Information Security Analyst

📋 Description

• • As an Information Security Analyst (IC3) at Cloudera, you will play a pivotal role in safeguarding the company's digital assets by managing the comprehensive security risk lifecycle for our extensive global vendor ecosystem. This is a highly autonomous, individual contributor position that demands profound technical acumen and a rigorous analytical approach to evaluating third-party environments. You will be instrumental in ensuring that Cloudera's data remains secure by conducting in-depth technical reviews, actively managing the risk register, and collaborating closely with the Information Security, Privacy, and Procurement departments.
• • Your responsibilities extend beyond mere compliance; you will be tasked with performing deep-dive technical assessments of vendor security controls and architectures. This involves meticulously analyzing complex audit artifacts such as SOC 2 Type II reports, ISO 27001 certifications, and Penetration Test results to uncover potential vulnerabilities that might not be immediately apparent. You will also leverage independent research to identify external risk factors, including public breaches or legal filings, that could impact vendor security and, by extension, Cloudera's.
• • A core function of this role is to identify security gaps and translate them into clearly defined, actionable risk records. You will own the entire lifecycle of these risk findings, from their initial identification through to their successful remediation or formal risk acceptance.
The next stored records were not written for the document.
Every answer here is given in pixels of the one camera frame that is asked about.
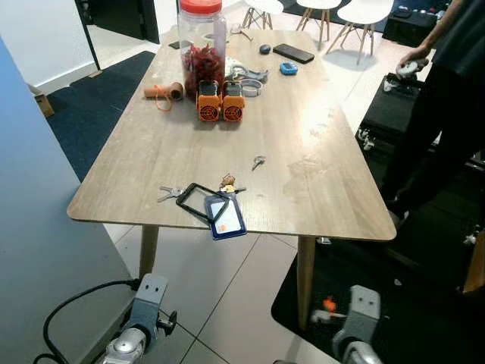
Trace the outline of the person's hand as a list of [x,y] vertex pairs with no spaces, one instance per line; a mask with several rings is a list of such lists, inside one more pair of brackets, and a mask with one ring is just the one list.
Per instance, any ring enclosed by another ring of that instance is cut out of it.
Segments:
[[412,49],[411,52],[406,53],[405,56],[399,59],[398,67],[403,68],[412,62],[417,62],[419,63],[419,67],[423,67],[429,63],[427,58],[429,58],[430,52],[432,52],[432,49],[428,49],[426,46],[419,46],[419,48]]

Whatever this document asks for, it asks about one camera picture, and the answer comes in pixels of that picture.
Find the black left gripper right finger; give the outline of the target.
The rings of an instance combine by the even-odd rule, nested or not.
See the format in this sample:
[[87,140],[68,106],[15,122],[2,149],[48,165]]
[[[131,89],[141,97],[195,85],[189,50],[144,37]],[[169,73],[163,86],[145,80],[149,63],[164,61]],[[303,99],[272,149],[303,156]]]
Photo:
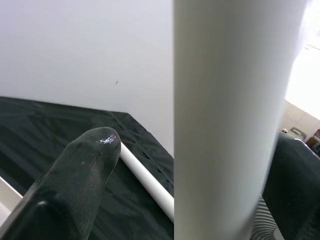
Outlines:
[[278,134],[262,197],[284,239],[320,238],[320,158],[303,141]]

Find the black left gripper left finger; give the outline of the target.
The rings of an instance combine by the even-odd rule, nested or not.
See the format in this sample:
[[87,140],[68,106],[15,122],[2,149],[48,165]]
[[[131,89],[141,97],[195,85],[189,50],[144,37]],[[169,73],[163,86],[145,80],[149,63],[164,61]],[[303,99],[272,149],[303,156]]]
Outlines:
[[70,142],[4,221],[1,239],[86,240],[120,153],[120,136],[111,127]]

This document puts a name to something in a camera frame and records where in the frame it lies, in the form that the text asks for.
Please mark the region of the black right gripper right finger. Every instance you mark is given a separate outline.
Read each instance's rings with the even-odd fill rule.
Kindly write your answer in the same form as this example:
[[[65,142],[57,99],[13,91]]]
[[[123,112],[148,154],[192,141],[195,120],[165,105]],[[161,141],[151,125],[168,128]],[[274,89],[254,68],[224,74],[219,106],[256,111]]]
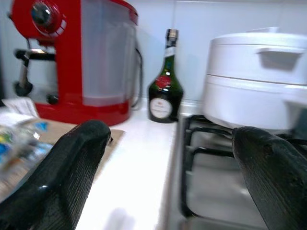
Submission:
[[[307,228],[307,156],[291,142],[256,127],[232,131],[233,154],[270,230]]]

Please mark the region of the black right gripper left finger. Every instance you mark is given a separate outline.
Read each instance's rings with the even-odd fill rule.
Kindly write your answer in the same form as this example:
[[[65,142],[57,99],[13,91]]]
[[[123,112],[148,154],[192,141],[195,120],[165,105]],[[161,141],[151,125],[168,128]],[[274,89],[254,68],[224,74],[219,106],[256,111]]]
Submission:
[[[61,136],[22,184],[0,204],[2,230],[74,230],[111,137],[88,120]]]

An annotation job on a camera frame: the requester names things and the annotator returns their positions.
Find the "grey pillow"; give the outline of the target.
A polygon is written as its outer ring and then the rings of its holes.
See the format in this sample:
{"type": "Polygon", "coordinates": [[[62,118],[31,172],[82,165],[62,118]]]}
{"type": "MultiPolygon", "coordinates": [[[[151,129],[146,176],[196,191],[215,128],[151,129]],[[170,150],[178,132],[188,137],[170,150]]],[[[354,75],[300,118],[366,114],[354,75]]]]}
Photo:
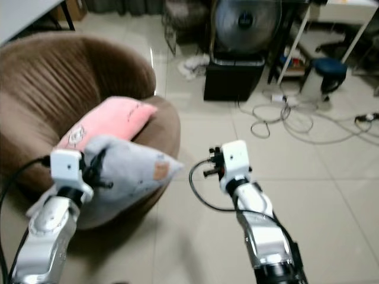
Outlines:
{"type": "Polygon", "coordinates": [[[88,141],[82,151],[85,165],[100,151],[106,151],[106,155],[98,180],[113,182],[114,186],[93,189],[92,200],[79,211],[79,230],[105,225],[166,186],[184,167],[157,149],[111,135],[98,135],[88,141]]]}

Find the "pink printed pillow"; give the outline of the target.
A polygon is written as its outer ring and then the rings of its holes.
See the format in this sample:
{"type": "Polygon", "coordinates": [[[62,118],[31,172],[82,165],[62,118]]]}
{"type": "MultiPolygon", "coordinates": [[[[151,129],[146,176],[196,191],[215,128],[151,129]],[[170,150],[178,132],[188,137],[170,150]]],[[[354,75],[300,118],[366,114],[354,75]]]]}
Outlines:
{"type": "Polygon", "coordinates": [[[57,144],[59,149],[83,150],[98,135],[132,140],[143,129],[157,107],[134,98],[116,96],[103,100],[68,130],[57,144]]]}

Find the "brown round sofa chair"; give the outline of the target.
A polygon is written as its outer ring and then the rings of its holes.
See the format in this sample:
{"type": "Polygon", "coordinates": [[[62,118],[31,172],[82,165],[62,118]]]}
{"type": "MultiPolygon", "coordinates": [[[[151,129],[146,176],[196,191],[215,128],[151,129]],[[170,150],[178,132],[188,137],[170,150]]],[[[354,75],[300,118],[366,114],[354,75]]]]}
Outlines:
{"type": "MultiPolygon", "coordinates": [[[[1,51],[1,145],[3,178],[24,163],[50,154],[87,112],[106,98],[122,96],[157,107],[132,138],[178,161],[181,122],[170,102],[155,95],[153,68],[133,49],[81,33],[42,33],[3,46],[1,51]]],[[[53,186],[49,169],[36,164],[17,178],[33,205],[53,186]]],[[[168,184],[105,225],[143,218],[168,184]]]]}

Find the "black box cabinet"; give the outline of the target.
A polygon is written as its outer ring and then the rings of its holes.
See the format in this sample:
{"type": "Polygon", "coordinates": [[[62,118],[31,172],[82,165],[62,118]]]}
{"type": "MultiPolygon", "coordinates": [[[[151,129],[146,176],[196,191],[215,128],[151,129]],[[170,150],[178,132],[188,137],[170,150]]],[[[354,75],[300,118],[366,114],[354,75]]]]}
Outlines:
{"type": "Polygon", "coordinates": [[[265,67],[260,54],[214,53],[205,69],[206,102],[246,102],[265,67]]]}

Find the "white crumpled cloth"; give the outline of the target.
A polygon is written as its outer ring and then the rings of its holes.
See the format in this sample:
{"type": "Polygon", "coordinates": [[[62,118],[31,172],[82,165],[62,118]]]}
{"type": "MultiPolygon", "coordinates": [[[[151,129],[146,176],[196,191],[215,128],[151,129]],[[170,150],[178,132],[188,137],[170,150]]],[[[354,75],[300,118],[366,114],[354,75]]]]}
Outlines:
{"type": "Polygon", "coordinates": [[[186,80],[203,78],[210,64],[210,59],[211,57],[208,54],[192,55],[179,62],[178,71],[186,80]]]}

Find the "low wooden shelf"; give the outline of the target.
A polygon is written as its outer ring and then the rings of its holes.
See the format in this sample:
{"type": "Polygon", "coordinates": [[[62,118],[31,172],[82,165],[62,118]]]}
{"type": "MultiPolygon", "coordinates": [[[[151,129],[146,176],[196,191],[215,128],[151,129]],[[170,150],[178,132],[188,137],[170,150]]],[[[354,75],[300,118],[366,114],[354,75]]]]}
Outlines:
{"type": "MultiPolygon", "coordinates": [[[[274,63],[274,71],[271,73],[273,79],[279,78],[282,72],[284,63],[287,62],[288,50],[279,55],[279,58],[274,63]]],[[[310,60],[305,55],[302,55],[299,50],[295,50],[292,58],[287,64],[287,68],[284,71],[284,79],[301,78],[306,75],[306,71],[310,67],[310,60]]]]}

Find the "large grey round fan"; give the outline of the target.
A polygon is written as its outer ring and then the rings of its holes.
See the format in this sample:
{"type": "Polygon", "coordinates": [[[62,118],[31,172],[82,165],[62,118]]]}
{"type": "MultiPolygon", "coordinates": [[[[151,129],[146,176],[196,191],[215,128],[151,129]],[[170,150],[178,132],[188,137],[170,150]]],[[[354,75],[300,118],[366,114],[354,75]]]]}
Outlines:
{"type": "Polygon", "coordinates": [[[281,0],[217,0],[216,41],[230,53],[258,53],[268,48],[281,17],[281,0]]]}

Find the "blue round stool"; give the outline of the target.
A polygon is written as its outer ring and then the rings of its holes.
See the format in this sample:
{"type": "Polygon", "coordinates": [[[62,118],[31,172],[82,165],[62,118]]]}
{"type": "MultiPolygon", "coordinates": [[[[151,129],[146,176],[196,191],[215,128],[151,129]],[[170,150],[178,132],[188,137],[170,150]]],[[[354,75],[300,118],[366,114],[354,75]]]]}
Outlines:
{"type": "Polygon", "coordinates": [[[308,101],[329,102],[330,95],[346,79],[347,66],[338,59],[320,57],[313,59],[301,85],[300,96],[308,101]]]}

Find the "brown cardboard box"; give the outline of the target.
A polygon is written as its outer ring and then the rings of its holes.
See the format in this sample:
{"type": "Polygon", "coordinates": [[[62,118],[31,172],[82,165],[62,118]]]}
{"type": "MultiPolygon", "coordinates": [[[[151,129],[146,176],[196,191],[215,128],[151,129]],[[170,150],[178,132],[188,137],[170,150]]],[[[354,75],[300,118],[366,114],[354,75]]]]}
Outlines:
{"type": "MultiPolygon", "coordinates": [[[[85,0],[65,0],[65,4],[69,12],[69,17],[71,21],[73,22],[82,21],[82,19],[84,19],[84,17],[88,13],[85,0]]],[[[60,4],[55,9],[53,9],[50,13],[58,21],[66,22],[67,17],[65,16],[65,13],[62,7],[63,5],[60,4]]]]}

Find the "black power plug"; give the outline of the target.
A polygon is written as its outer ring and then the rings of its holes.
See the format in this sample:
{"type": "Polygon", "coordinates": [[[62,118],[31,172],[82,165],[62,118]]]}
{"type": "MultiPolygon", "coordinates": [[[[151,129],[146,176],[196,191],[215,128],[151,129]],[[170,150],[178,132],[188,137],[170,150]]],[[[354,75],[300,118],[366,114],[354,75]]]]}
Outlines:
{"type": "Polygon", "coordinates": [[[367,114],[357,115],[353,122],[355,124],[371,124],[373,121],[379,120],[379,112],[371,112],[367,114]]]}

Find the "white table with black legs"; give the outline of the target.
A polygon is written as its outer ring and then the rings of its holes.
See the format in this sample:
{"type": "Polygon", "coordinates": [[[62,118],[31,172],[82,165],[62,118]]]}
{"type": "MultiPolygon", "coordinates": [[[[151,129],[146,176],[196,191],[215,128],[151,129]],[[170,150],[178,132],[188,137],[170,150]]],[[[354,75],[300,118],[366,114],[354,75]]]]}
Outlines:
{"type": "Polygon", "coordinates": [[[69,30],[74,31],[66,0],[0,0],[0,46],[54,8],[61,7],[69,30]]]}

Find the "black office chair base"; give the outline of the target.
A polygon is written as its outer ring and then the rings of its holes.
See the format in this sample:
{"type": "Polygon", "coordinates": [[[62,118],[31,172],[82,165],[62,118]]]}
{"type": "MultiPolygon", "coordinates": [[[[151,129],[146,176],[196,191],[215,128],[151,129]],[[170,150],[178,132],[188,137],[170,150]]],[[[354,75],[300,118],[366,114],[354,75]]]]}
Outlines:
{"type": "MultiPolygon", "coordinates": [[[[345,38],[341,41],[328,41],[317,46],[315,51],[330,55],[336,59],[343,57],[349,49],[352,40],[356,38],[358,30],[350,27],[343,30],[345,38]]],[[[360,64],[379,64],[379,28],[368,27],[358,39],[352,49],[358,52],[360,64]]]]}

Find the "white table with slanted legs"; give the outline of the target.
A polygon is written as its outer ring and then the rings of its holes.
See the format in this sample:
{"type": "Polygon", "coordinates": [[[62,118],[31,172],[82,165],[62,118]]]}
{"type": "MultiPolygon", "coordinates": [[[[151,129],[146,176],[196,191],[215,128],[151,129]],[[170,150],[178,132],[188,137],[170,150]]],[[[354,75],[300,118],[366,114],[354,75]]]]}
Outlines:
{"type": "Polygon", "coordinates": [[[379,10],[379,0],[292,0],[286,2],[282,8],[281,29],[277,32],[278,43],[274,44],[271,49],[273,54],[273,63],[269,70],[268,83],[275,81],[279,86],[285,76],[286,68],[291,60],[291,54],[287,54],[286,62],[281,70],[277,70],[279,57],[284,53],[284,48],[290,42],[291,30],[293,22],[301,20],[301,26],[293,40],[293,46],[296,48],[300,43],[301,35],[308,22],[341,22],[341,24],[359,24],[356,35],[353,37],[348,49],[341,58],[341,62],[345,63],[349,59],[349,55],[360,40],[365,29],[377,10],[379,10]]]}

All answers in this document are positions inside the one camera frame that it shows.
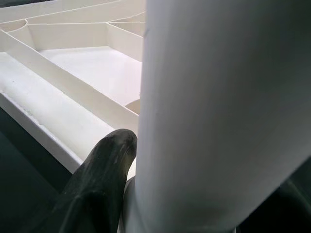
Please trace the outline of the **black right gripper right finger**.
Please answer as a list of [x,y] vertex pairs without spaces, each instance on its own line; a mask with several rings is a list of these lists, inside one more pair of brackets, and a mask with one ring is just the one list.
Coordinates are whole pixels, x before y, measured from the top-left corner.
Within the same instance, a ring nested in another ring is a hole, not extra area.
[[241,233],[311,231],[311,159],[305,161],[244,222]]

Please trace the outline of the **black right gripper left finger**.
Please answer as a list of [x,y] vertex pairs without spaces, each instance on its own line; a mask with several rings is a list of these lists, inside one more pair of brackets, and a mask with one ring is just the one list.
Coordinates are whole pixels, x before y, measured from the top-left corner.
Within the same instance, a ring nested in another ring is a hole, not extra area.
[[112,131],[92,149],[34,233],[115,233],[137,136]]

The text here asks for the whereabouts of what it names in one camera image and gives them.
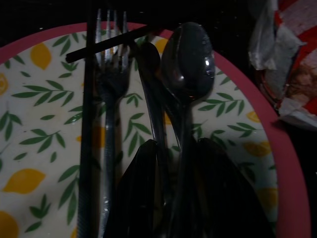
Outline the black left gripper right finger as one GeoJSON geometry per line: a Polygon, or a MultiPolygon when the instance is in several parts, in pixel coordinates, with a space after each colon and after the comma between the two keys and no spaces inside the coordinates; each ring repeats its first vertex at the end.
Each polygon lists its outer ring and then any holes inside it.
{"type": "Polygon", "coordinates": [[[210,238],[273,238],[275,233],[257,195],[217,143],[201,138],[196,146],[206,190],[210,238]]]}

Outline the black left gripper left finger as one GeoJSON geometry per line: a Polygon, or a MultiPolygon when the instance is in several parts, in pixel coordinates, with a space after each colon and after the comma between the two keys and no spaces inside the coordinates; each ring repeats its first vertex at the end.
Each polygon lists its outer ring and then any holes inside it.
{"type": "Polygon", "coordinates": [[[115,236],[150,238],[153,232],[157,144],[142,144],[118,186],[115,236]]]}

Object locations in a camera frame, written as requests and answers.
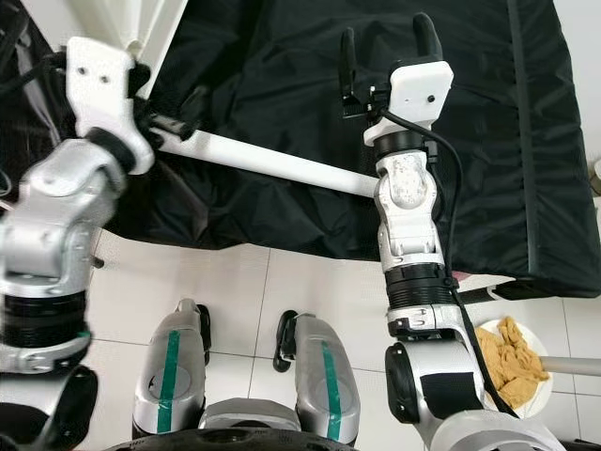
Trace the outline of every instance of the black fabric cover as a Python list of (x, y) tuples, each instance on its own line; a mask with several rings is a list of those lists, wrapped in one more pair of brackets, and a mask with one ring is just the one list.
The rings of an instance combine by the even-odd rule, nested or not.
[[(211, 92), (210, 131), (375, 175), (365, 122), (342, 119), (340, 37), (356, 31), (358, 92), (415, 55), (411, 20), (435, 23), (453, 88), (434, 130), (465, 170), (455, 269), (516, 277), (516, 289), (601, 292), (601, 251), (570, 56), (551, 0), (191, 1), (152, 93), (183, 117)], [(452, 161), (439, 163), (450, 198)], [(446, 241), (448, 211), (439, 221)], [(133, 178), (109, 228), (142, 241), (220, 249), (241, 242), (324, 257), (378, 259), (371, 199), (158, 154)]]

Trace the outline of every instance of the white rod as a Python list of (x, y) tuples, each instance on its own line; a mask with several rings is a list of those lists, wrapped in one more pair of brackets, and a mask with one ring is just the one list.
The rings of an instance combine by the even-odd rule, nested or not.
[(545, 371), (552, 373), (583, 374), (601, 376), (601, 359), (575, 359), (568, 357), (543, 357)]
[(224, 164), (364, 197), (374, 197), (378, 183), (378, 179), (373, 177), (241, 143), (216, 134), (195, 132), (188, 141), (181, 142), (174, 134), (158, 130), (155, 132), (159, 132), (165, 140), (162, 151), (196, 160)]

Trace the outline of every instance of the green stripe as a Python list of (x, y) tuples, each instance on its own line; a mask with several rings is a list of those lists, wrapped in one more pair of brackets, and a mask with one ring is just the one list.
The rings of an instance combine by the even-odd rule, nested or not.
[(159, 398), (159, 419), (157, 433), (171, 432), (171, 411), (173, 394), (176, 389), (177, 354), (179, 353), (179, 332), (169, 333), (167, 353), (165, 354), (165, 370), (162, 372), (161, 397)]
[(340, 393), (338, 392), (338, 379), (336, 378), (336, 365), (331, 355), (328, 343), (321, 342), (323, 351), (323, 365), (326, 368), (326, 384), (328, 386), (328, 401), (330, 403), (330, 422), (328, 423), (328, 438), (338, 440), (340, 438), (340, 422), (342, 411), (340, 409)]

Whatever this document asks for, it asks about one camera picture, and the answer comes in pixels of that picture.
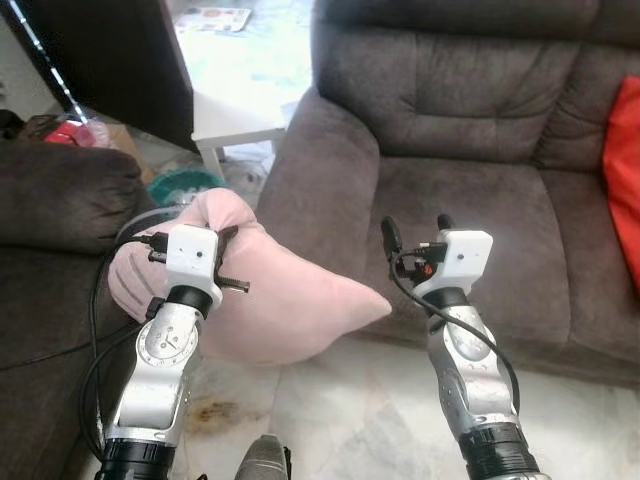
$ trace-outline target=white tile floor
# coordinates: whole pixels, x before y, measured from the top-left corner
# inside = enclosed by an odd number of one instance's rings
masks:
[[[519,378],[521,422],[545,473],[640,478],[638,392],[530,372]],[[342,338],[282,368],[205,360],[172,478],[232,479],[266,432],[291,448],[298,480],[467,478],[435,374],[417,350]]]

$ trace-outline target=brown sofa
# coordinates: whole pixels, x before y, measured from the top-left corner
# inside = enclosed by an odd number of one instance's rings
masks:
[[[151,206],[139,175],[135,160],[115,150],[0,142],[2,479],[71,478],[63,471],[74,447],[81,450],[76,397],[90,349],[8,367],[88,341],[100,256]],[[98,336],[130,321],[103,287]],[[106,379],[107,398],[123,378]]]
[[[637,386],[640,300],[601,154],[620,82],[640,75],[638,25],[629,0],[318,1],[314,86],[259,219],[391,300],[369,335],[419,346],[379,224],[411,245],[446,212],[494,237],[471,300],[516,365]]]

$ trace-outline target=pink plush toy
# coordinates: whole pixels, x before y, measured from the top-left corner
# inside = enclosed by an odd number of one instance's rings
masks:
[[[142,233],[168,232],[176,224],[216,231],[238,225],[220,274],[251,283],[248,294],[223,290],[222,306],[203,325],[204,356],[263,365],[297,362],[391,312],[389,302],[371,288],[279,245],[231,190],[201,193],[176,220]],[[139,322],[152,296],[166,296],[164,265],[149,262],[148,253],[142,244],[126,244],[109,270],[113,298]]]

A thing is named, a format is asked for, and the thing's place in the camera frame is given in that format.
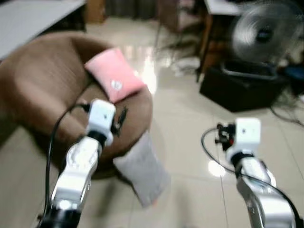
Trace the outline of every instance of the pink pillow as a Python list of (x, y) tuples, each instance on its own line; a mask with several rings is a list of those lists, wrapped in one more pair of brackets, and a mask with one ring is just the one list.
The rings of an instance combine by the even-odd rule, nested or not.
[(112, 103), (123, 100), (146, 86), (134, 75), (133, 69), (118, 48), (94, 56), (85, 64), (85, 68), (104, 88)]

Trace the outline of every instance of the tile floor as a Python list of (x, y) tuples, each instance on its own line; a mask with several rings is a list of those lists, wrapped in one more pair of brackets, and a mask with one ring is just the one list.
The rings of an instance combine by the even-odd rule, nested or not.
[[(79, 227), (249, 228), (235, 177), (219, 170), (200, 146), (206, 129), (237, 116), (262, 120), (259, 156), (304, 215), (303, 129), (279, 121), (267, 109), (235, 115), (201, 96), (193, 75), (175, 77), (168, 68), (168, 52), (152, 56), (156, 27), (152, 22), (109, 19), (103, 25), (88, 25), (88, 33), (120, 46), (149, 85), (154, 97), (152, 140), (171, 174), (171, 186), (155, 206), (142, 209), (128, 185), (116, 178), (96, 180)], [(167, 37), (163, 31), (161, 42)], [(304, 112), (298, 114), (304, 120)], [(207, 139), (209, 149), (225, 162), (212, 140), (213, 136)], [(19, 127), (0, 148), (0, 228), (35, 227), (43, 208), (44, 169), (45, 158)], [(53, 185), (56, 177), (53, 168)]]

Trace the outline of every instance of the table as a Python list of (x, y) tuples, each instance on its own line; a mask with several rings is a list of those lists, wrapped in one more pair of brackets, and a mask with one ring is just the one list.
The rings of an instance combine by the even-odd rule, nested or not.
[(214, 29), (214, 18), (218, 15), (224, 15), (224, 16), (240, 15), (243, 12), (244, 8), (247, 6), (247, 4), (236, 4), (226, 0), (203, 0), (203, 1), (205, 2), (208, 13), (206, 14), (205, 17), (206, 27), (200, 48), (201, 63), (199, 69), (197, 70), (197, 82), (200, 79), (200, 73), (203, 69), (206, 60), (206, 55), (211, 40), (211, 34)]
[(0, 5), (0, 61), (85, 3), (85, 0), (13, 0)]

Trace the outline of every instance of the electric fan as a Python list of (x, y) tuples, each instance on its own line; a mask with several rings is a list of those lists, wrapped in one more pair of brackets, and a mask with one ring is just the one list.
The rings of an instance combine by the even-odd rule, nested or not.
[(292, 1), (258, 1), (233, 23), (235, 60), (221, 63), (232, 76), (273, 80), (276, 67), (304, 31), (301, 9)]

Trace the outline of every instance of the gray pillow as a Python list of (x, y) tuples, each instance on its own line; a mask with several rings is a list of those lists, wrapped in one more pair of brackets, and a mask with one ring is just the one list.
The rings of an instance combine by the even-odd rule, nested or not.
[(170, 183), (169, 174), (155, 156), (148, 131), (124, 157), (115, 158), (113, 162), (132, 183), (143, 207), (153, 204)]

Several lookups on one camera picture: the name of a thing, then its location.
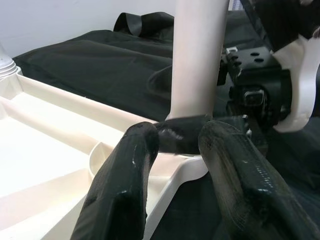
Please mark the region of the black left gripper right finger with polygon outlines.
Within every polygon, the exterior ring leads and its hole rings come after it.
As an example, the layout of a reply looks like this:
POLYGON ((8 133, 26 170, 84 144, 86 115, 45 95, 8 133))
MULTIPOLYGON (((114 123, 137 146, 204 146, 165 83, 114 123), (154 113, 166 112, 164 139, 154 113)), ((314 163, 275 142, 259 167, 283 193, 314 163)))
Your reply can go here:
POLYGON ((198 148, 230 239, 319 239, 318 226, 244 133, 212 120, 201 129, 198 148))

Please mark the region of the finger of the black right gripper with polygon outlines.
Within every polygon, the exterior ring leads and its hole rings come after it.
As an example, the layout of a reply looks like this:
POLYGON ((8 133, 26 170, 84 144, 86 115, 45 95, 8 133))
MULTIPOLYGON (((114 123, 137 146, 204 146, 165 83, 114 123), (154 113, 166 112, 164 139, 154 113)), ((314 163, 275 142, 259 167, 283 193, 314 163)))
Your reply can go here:
POLYGON ((154 72, 147 80, 147 90, 154 96, 170 100, 172 93, 172 65, 154 72))
POLYGON ((159 151, 168 154, 199 154, 199 133, 211 120, 211 116, 190 116, 155 123, 159 151))

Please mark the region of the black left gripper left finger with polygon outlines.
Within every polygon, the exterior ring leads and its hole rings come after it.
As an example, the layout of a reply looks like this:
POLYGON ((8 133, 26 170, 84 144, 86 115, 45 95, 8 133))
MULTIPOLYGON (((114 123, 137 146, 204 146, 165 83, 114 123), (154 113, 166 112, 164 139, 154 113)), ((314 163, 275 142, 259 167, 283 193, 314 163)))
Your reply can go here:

This includes ensuring that all identified risks are accurately documented, assigned to the appropriate internal owners, and tracked with clear, achievable deadlines.
• • You will manage the end-to-end assessment process for both new and existing vendors, utilizing industry-standard frameworks like SIG-Lite, SIG-Core, and CAIQ. A significant and evolving aspect of this role involves AI specialization, where you will analyze the unique security and privacy risks associated with vendors' AI features, their data training practices, and their model governance strategies. This requires a forward-thinking approach to emerging technological threats.
• • Daily collaboration with the Information Security, Privacy, and Procurement teams is essential to ensure that all vendor engagements align with Cloudera's corporate policies and security standards. You will be responsible for driving all operational workflows within ServiceNow (GRC/IRM), maintaining the integrity of the data to ensure audit readiness and compliance. Furthermore, you will oversee the continuous monitoring of the vendor portfolio, ensuring that regular review cadences are met and that risk statuses are updated in real-time to reflect the dynamic threat landscape.
• • This role offers a unique opportunity to influence the security posture of a rapidly growing organization. You will be at the forefront of addressing emerging technology risks, including those posed by AI and complex cloud-native ecosystems. The position provides the autonomy expected of a senior analyst, coupled with the robust support of a highly collaborative and cross-functional team, fostering an environment of shared success and continuous learning. Your work will directly contribute to Cloudera's reputation as a trusted data partner for leading enterprises worldwide.